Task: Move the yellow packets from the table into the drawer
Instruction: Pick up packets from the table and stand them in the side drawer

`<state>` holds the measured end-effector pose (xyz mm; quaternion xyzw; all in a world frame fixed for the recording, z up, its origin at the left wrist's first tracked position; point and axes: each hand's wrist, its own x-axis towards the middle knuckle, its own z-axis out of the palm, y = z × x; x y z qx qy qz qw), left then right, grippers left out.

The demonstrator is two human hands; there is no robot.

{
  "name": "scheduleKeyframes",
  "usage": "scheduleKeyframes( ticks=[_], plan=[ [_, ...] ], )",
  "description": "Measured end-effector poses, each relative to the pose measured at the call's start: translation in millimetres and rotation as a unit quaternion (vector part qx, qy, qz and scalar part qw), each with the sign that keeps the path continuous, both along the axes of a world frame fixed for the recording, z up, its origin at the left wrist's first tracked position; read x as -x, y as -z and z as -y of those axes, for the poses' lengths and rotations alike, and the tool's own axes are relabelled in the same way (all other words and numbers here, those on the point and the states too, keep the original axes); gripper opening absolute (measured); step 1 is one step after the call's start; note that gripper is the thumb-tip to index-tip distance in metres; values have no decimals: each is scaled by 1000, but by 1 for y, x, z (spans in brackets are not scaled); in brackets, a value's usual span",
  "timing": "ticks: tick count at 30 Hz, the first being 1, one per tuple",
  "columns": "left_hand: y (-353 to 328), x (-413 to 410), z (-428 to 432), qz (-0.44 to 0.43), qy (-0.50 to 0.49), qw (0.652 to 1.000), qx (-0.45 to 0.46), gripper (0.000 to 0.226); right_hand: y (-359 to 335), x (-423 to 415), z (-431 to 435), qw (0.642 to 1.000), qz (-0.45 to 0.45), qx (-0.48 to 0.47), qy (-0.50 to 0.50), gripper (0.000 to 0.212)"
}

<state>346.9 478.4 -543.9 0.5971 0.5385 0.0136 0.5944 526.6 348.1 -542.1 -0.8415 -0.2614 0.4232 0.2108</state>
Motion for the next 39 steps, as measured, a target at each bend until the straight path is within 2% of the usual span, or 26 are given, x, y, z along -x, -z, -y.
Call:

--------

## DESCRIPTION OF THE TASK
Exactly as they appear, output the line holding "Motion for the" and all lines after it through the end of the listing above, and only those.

## RESPONSE
Motion for the next 39 steps, as measured, a target at each bend until the straight path is within 2% of the usual span, or 26 are given, x, y, z along -x, -z, -y.
Call:

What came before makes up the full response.